Work request: Whenever the string "flower" turns up in a line below, that line should be copied.

▶

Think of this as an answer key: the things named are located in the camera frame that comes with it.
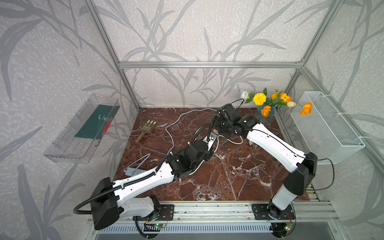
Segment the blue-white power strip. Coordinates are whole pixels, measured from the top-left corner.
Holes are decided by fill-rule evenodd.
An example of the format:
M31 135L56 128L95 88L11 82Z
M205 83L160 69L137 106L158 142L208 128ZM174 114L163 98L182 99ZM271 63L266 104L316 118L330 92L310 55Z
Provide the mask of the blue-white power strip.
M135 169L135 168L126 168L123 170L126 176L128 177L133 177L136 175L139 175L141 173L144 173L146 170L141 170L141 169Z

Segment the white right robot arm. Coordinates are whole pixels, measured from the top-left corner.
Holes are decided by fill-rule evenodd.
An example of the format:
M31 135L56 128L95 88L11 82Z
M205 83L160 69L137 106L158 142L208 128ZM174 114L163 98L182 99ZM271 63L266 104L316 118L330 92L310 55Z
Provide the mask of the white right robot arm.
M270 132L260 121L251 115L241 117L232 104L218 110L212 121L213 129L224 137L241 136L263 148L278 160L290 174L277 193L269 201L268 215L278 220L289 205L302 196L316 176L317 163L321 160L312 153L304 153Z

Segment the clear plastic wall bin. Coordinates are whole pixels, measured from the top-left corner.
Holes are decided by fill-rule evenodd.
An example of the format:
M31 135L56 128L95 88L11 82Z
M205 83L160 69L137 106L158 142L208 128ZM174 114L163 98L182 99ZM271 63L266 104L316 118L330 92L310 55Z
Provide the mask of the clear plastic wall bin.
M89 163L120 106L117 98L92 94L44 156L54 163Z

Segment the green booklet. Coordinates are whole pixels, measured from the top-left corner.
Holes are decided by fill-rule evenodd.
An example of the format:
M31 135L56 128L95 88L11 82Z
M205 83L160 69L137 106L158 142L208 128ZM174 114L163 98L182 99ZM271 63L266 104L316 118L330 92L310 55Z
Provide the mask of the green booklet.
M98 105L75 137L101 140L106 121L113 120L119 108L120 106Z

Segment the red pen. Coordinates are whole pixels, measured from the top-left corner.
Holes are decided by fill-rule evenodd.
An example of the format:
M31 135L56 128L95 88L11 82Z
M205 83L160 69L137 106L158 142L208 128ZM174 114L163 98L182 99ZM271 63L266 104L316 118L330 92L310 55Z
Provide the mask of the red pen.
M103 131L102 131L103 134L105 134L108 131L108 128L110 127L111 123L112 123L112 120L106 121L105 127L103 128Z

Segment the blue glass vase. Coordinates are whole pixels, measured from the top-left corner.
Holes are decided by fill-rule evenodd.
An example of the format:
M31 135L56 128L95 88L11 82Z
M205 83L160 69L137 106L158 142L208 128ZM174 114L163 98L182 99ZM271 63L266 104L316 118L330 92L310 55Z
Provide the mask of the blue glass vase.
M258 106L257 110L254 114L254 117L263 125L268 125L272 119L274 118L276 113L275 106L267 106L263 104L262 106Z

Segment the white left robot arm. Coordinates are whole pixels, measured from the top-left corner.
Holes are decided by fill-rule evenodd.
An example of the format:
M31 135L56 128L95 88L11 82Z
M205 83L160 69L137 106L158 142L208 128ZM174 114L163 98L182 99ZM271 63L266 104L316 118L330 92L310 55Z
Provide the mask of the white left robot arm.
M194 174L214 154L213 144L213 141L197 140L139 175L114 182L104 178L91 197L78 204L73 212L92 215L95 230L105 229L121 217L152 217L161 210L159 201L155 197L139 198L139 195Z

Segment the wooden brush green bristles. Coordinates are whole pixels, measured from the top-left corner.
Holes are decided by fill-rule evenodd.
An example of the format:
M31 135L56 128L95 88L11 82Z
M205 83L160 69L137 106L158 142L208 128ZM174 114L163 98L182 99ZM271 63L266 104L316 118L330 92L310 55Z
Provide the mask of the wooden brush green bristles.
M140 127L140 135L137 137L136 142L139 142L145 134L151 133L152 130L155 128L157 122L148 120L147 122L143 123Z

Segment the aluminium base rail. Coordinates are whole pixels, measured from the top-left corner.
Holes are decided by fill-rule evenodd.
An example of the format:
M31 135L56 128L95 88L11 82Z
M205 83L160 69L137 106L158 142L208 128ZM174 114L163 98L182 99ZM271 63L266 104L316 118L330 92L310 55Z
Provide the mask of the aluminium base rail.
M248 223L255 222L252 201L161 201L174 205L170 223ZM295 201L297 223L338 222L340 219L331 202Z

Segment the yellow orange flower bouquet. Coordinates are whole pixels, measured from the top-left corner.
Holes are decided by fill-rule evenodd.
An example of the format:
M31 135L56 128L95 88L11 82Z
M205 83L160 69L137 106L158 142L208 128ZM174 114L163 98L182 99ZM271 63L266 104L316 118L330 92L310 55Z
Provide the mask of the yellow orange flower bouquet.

◀

Exercise output:
Segment the yellow orange flower bouquet. Coordinates are whole pixels, measured from the top-left corner.
Provide the mask of the yellow orange flower bouquet.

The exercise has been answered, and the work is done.